[Svenskunganka]

I watched the video and thoroughly enjoyed it, thank you for sharing it! I have a question that is perhaps not entirely related to the video, but it touches the topic of context switches. I've read this post [1] by Chris Hegarty, which explains that when calling the traditionally blocking network I/O APIs in the Java stdlib from a virtual thread, it uses asynchronous/poll-based kernel syscalls (IOCP, kqueue, epoll on Windows, Mac and Linux respectively) which I assume is to avoid blocking the carrier threads. That post was written in 2021, does it still hold true today in Java 21?

Reading that, it also makes me wonder what happens for disk I/O? Many other runtimes, both "green thread" ones like Golang and asynchronous like libuv/tokio, use a blocking thread pool (static or elastic) to offload these kernel syscalls to because, from what I've read, those syscalls are not easily made non-blocking like e.g epoll is. Does Java Virtual Threads do the same, or does disk I/O block the carrier threads? For curiosity, does Java file APIs use io_uring on Linux if it is available? It is a fairly recently added kernel API for achieving truly non-blocking I/O, including disk I/O. It doesn't seem to bring much over epoll in terms of performance, but has been a boon for disk I/O and in general can reduce context switches with the kernel by reducing the amount of syscalls needed.

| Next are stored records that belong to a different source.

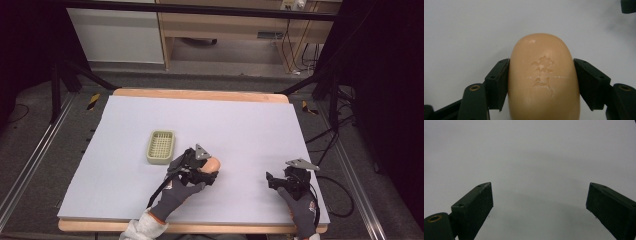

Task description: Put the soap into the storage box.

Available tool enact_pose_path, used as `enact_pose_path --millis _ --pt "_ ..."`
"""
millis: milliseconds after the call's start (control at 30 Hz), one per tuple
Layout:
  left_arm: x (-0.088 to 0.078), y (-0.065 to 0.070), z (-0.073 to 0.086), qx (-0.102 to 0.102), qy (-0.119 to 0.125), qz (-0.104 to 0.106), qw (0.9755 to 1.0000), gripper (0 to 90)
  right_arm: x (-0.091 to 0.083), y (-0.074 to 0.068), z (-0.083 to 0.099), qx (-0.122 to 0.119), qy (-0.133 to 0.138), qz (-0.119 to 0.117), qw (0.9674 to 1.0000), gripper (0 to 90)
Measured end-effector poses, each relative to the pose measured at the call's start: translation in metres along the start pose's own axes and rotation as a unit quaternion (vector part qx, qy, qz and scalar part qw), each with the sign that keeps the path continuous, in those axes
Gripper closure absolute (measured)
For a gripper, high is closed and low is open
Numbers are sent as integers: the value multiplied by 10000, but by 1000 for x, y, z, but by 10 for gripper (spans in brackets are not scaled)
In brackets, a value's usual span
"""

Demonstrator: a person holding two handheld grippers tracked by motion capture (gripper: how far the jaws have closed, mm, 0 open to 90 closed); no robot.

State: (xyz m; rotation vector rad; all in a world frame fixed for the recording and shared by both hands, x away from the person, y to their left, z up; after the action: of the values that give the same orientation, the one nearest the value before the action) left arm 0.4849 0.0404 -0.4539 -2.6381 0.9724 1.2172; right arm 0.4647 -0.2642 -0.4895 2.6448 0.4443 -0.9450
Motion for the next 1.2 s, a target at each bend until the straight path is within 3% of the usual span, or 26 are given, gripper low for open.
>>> enact_pose_path --millis 533,800,1200 --pt "-25 -17 3 -62 171 -76 9998 317 0 0 0 14 -10 3 10000 76" --pt "-35 -30 7 -207 257 -130 9994 317 0 -1 1 24 -15 -7 10000 76" --pt "-51 -49 1 -401 472 -263 9977 318 0 -1 1 -26 9 -22 10000 76"
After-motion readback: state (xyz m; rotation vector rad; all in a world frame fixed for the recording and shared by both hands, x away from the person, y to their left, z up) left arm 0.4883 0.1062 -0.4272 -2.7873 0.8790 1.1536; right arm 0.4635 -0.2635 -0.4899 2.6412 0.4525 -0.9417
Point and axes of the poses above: each handheld gripper's, and its own axes: x roughly forward along the jaws, z roughly out of its underside, y roughly to its right, the point moved 3 cm from there along x, roughly forward along the jaws, and after that the axes turned 14 degrees about -x, right-handed, at the moved point
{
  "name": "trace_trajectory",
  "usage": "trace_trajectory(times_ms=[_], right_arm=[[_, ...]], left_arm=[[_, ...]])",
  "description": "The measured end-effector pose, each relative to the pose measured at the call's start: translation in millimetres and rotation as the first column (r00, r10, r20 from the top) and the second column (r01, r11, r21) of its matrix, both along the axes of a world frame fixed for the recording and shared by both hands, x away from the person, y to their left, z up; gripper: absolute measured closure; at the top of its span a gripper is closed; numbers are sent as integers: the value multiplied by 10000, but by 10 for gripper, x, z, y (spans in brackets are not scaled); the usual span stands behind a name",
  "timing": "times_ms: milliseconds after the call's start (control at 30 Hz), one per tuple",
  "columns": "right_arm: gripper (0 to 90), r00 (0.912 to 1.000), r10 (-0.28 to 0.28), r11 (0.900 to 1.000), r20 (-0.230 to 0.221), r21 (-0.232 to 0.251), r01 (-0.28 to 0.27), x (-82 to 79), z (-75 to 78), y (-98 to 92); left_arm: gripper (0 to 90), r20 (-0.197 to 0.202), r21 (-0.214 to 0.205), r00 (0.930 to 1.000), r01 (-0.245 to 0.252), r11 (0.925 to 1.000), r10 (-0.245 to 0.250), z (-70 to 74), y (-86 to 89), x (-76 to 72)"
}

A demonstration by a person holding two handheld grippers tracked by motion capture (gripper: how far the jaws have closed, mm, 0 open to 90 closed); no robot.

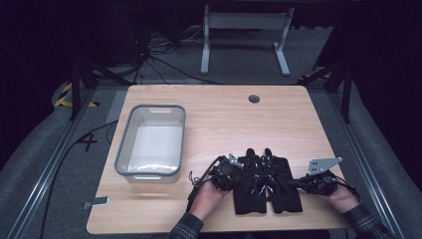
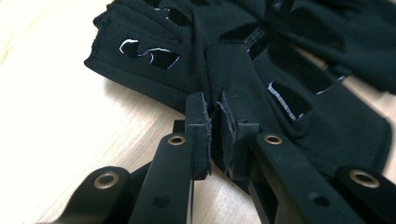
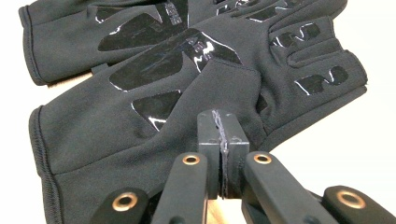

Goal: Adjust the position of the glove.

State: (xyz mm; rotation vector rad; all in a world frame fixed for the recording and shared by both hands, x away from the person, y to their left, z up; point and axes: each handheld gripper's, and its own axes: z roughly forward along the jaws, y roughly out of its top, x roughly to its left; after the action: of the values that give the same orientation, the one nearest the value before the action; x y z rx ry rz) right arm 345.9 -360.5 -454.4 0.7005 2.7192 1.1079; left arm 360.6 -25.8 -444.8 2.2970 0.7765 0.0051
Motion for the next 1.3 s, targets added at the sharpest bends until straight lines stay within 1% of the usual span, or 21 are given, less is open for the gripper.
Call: trace_trajectory(times_ms=[33, 167, 367, 467, 567, 633, 733, 833, 967, 1133, 1167, 1233, 1267, 1300], right_arm=[[900, 10000, 20, 10000, -21, -6, -20, 1, 1, 3], [900, 10000, 63, 10000, -5, 4, -63, 1, -1, 26], [900, 10000, 87, 10000, -26, 16, -87, 10, -1, 47], [900, 9999, 112, 9999, -23, -11, -112, 18, 1, 72], [900, 9999, 148, 9999, -11, -14, -148, 30, 2, 93], [900, 9999, 161, 9999, -35, 21, -161, 42, 1, 117], [900, 9997, 254, 9997, 15, 4, -254, 71, 1, 166], [900, 9996, 266, 9996, -98, 103, -265, 114, -7, 191], [900, 9995, 319, 9995, -25, 63, -318, 140, -8, 254], [900, 9991, 415, 9991, 2, 65, -415, 164, -11, 322], [900, 9991, 421, 9991, 21, 100, -421, 175, -15, 336], [900, 9989, 456, 9986, -96, 263, -453, 209, -25, 352], [900, 9989, 456, 9986, -96, 263, -453, 209, -25, 352], [900, 9989, 447, 9984, -119, 345, -442, 231, -31, 359]], left_arm=[[822, -47, -179, 10000, -33, 9998, 32, 19, 17, -5], [822, 32, -344, 10000, -49, 9994, 50, 73, 48, -14], [822, 141, -731, 9999, 67, 9973, -57, 155, 57, -10], [822, 114, -827, 9999, 95, 9965, -86, 183, 61, 6], [822, -13, -937, 10000, 64, 9956, -65, 192, 65, 16], [822, -93, -1162, 9999, 97, 9932, -109, 193, 60, 38], [822, -49, -1282, 9999, 114, 9917, -122, 236, 59, 59], [822, -13, -1429, 9999, 130, 9897, -133, 285, 58, 74], [822, -34, -1596, 9998, 164, 9871, -171, 314, 33, 111], [821, 45, -1689, 9998, 207, 9854, -202, 365, -21, 142], [821, 50, -1706, 9998, 217, 9851, -211, 371, -33, 152], [820, 18, -1721, 9998, 214, 9848, -214, 379, -60, 169], [820, 14, -1734, 9998, 206, 9846, -206, 383, -75, 180], [820, -96, -1824, 9997, 200, 9830, -221, 380, -104, 205]])
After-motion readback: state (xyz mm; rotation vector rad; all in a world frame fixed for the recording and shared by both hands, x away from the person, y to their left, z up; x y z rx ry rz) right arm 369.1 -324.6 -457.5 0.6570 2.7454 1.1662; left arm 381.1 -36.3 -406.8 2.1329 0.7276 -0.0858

[1]: https://inside.java/2021/05/10/networking-io-with-virtual-th...

[pron]

> That post was written in 2021, does it still hold true today in Java 21?

Yes.

> Does Java Virtual Threads do the same, or does disk I/O block the carrier threads? For curiosity, does Java file APIs use io_uring on Linux if it is available?

We're working on using io_uring where available, especially for filesystem IO. For now, filesystem IO blocks OS threads but we temporarily compensate by increasing the size of the scheduler's worker thread pool.

[jlokier]

In late 2021 I compared OS threads to io_uring for filesystem I/O at random-access reads from fast, NVMe SSDs.

That measurement told me that it's not necessary to use io_uring for disk I/O performance for some workloads.

It found no improvement in performance from io_uring, compared with a dynamic thread pool which tries to maintain enough I/O-blocked threads to keep the various kernel and device queues busy enough.

This was a little surprising, because the read-syscall overhead when using threads was measurable. preadv2() was surprisingly much slower than pread(), so I used the latter. I used CLONE_IO and very small stacks for the I/O threads (less than a page; about 1kiB IIRC), but the performance was pretty good using only pthreads without those thread optimisations. Probably I had a good thread pool and queue logic, as it surprised me that the result was much faster than "fio" banchmark results had led me to expect.

In principle, io_uring should be a little more robust to different scenarios with competing processes, compared with blocking I/O threads, because it has access to kernel scheduling in a way that userspace does not. I also expect io_uring to get a little faster with time, compared with the kernel I tested on.

However, on Linux, OS threads* have been the fastest way to do filesystem and block-device I/O for a long time. (* except for CLONE_IO not being set by default, but that flag is ignored in most configurations in current kernels),

[IAmLiterallyAB]

> less than a page; about 1kiB IIRC

Interesting, didn't realize the kernel would let you do that. I guess it makes sense since it's up to user space to map pages for the stack. The kernel doesn't have much to do on clone except set the stack pointer.